■ **TASK ITEM**
Your answer must be the full listing, reproduced exactly, minus any pictures.

------ INFORMATION SHOWN ------

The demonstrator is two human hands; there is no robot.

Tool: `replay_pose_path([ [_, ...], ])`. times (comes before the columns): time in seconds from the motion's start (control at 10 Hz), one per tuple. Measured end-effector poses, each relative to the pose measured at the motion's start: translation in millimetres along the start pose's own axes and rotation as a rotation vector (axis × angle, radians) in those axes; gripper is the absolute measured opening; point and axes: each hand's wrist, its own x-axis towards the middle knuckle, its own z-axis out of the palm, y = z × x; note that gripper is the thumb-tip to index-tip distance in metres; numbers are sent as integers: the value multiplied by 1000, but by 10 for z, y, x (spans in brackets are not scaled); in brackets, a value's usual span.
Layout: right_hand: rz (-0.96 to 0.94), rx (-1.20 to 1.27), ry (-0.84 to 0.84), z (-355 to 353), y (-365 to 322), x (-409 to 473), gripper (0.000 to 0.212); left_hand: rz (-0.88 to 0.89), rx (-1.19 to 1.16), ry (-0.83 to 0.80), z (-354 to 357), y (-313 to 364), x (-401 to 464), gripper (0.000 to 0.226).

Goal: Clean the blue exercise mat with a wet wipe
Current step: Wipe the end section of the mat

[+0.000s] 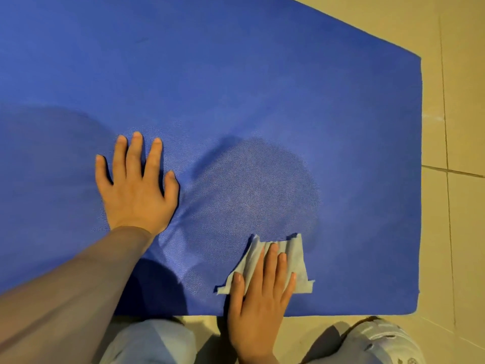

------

■ **SOLUTION TO THIS TASK**
The demonstrator is two human hands; there is no robot.

Tool: `replay_pose_path([ [_, ...], ])`. times (comes before the columns): time in seconds from the motion's start (control at 10 Hz), one per tuple. Measured end-effector poses, each relative to the pose measured at the motion's start: translation in millimetres along the start pose's own axes and rotation as a rotation vector (axis × angle, radians) in those axes; gripper is the absolute measured opening; point and axes: each hand's wrist, its own x-axis towards the middle knuckle, its own z-axis out of the palm, y = z × x; note that gripper is the thumb-tip to index-tip distance in metres; numbers are sent as integers: the value multiplied by 1000, but by 10 for z, y, x (spans in brackets are not scaled); in brackets, a value's usual span.
Layout: right_hand: rz (-0.96 to 0.94), rx (-1.20 to 1.27), ry (-0.84 to 0.84), z (-355 to 353), y (-365 to 322), x (-409 to 473), gripper (0.000 to 0.212); left_hand: rz (-0.88 to 0.89), rx (-1.19 to 1.16), ry (-0.83 to 0.80), z (-354 to 357), y (-313 to 364), x (-401 to 464), gripper (0.000 to 0.226).

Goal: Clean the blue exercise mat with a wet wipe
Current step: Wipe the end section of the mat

[+0.000s] 

The exercise is done.